- What is expected
Below this line are records; transcribe exactly the lines between the one holding "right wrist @" and the one holding "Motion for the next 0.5", inclusive, and omit the pictures.

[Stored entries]
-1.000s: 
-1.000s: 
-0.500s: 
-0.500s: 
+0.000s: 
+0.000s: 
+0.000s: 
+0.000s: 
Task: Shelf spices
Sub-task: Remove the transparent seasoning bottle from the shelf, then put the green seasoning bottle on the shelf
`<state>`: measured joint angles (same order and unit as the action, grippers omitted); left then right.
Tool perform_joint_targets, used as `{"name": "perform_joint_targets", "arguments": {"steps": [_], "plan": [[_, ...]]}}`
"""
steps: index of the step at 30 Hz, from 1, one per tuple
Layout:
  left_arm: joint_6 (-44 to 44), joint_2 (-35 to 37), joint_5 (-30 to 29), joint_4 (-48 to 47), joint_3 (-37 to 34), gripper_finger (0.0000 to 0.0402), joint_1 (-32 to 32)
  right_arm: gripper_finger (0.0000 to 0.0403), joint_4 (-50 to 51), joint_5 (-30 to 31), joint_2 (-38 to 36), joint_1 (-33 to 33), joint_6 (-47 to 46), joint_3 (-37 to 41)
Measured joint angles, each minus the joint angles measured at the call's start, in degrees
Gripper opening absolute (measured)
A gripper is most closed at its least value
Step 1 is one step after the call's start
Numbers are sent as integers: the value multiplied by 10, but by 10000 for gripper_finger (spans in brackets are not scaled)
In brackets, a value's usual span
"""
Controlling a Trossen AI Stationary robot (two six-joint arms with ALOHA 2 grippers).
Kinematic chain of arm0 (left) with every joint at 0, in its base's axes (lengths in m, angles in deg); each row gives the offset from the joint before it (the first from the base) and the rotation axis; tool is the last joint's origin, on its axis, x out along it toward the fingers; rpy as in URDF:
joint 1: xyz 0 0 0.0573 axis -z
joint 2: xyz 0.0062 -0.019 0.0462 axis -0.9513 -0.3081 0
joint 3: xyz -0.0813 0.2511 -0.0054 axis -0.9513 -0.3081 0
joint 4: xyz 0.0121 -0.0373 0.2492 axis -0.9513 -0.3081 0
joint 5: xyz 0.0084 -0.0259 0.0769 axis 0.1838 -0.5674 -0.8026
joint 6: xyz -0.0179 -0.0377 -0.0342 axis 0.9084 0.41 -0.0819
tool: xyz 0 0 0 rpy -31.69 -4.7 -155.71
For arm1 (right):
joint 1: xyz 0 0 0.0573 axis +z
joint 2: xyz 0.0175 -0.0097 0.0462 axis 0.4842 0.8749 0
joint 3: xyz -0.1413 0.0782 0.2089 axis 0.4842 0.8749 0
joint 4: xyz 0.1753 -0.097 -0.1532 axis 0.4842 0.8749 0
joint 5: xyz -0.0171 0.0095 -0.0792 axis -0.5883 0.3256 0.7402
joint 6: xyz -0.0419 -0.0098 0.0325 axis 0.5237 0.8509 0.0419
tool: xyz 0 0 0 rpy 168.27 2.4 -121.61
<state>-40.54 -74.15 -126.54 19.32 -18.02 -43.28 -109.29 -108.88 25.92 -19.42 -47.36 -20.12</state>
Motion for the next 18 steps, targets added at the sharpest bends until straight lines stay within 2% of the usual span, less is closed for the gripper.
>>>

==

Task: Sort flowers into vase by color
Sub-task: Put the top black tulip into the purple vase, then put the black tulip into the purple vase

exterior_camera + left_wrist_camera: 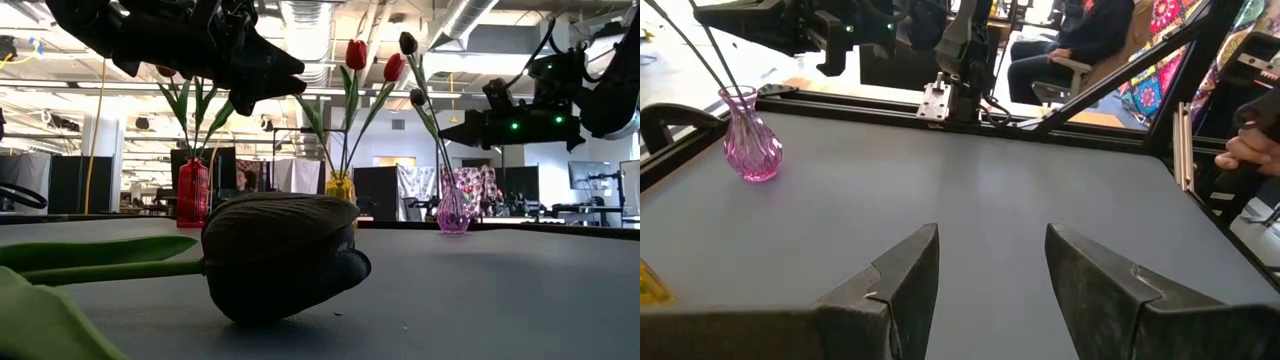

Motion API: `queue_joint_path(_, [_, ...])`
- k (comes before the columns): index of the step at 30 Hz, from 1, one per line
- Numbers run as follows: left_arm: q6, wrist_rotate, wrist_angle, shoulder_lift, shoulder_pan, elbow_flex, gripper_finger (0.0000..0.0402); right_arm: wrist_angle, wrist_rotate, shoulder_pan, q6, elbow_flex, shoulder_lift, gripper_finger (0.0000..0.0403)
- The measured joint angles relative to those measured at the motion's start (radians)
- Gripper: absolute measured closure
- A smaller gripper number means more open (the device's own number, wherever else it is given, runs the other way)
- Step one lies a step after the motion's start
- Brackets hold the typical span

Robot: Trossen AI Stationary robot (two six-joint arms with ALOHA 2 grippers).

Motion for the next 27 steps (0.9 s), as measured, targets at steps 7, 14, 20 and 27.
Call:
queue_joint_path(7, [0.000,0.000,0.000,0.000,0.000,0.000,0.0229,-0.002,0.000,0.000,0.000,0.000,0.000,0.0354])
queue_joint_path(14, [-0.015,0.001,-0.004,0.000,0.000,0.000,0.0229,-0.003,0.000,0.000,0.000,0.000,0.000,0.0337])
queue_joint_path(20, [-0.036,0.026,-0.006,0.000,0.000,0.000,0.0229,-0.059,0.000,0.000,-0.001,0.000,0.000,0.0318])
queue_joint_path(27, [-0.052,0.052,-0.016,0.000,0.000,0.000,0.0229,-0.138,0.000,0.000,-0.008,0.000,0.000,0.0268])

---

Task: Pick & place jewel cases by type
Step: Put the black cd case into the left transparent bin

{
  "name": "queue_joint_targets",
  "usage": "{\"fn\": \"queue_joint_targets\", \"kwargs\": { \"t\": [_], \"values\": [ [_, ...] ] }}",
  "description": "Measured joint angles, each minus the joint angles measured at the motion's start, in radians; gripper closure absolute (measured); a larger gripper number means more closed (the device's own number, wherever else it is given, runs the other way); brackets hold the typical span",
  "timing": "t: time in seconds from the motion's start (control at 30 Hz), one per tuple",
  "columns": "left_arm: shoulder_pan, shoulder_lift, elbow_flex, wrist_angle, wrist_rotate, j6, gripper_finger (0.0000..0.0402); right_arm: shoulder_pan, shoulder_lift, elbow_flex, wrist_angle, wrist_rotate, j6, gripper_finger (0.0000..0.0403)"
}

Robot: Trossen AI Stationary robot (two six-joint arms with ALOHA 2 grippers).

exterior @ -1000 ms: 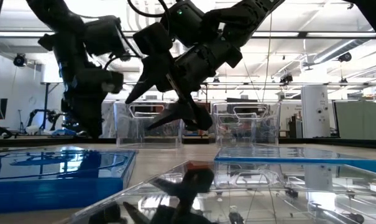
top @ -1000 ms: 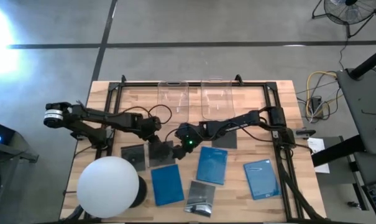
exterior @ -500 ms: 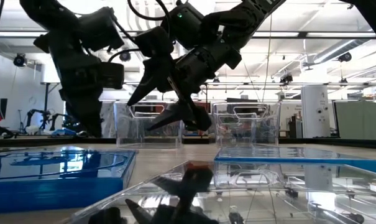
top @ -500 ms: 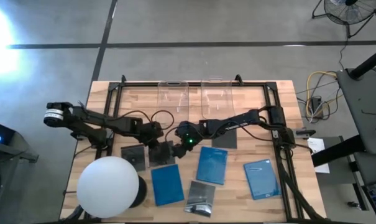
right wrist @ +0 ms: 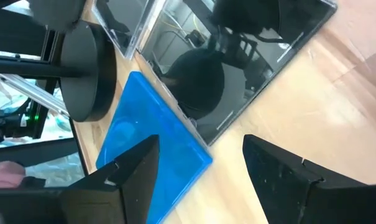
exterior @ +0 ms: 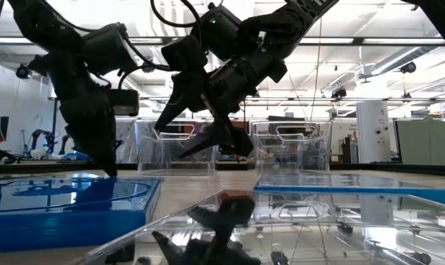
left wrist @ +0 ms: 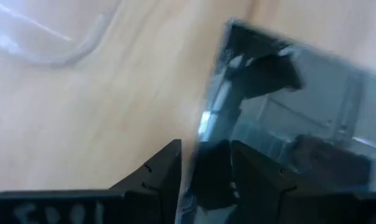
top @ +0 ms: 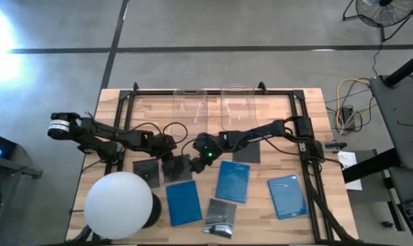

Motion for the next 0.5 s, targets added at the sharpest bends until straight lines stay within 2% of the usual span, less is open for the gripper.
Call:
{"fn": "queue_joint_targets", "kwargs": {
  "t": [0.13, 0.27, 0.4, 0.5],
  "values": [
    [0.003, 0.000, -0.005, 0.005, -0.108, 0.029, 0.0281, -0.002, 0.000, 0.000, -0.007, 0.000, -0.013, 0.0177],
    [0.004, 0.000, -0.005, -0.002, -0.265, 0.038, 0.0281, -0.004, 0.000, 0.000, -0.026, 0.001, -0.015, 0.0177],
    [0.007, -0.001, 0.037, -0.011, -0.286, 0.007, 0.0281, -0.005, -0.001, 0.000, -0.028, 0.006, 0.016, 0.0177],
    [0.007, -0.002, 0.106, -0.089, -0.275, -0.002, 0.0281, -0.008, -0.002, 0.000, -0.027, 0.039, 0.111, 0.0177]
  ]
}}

- Solution to the problem
right wrist @ +0 ms: 
exterior @ +0 ms: 
left wrist @ +0 ms: 
top @ +0 ms: 

Motion for the next 0.5 s, targets added at the sharpest bends until straight lines stay within 2% of the usual span, less is open for the gripper.

This output is now finished.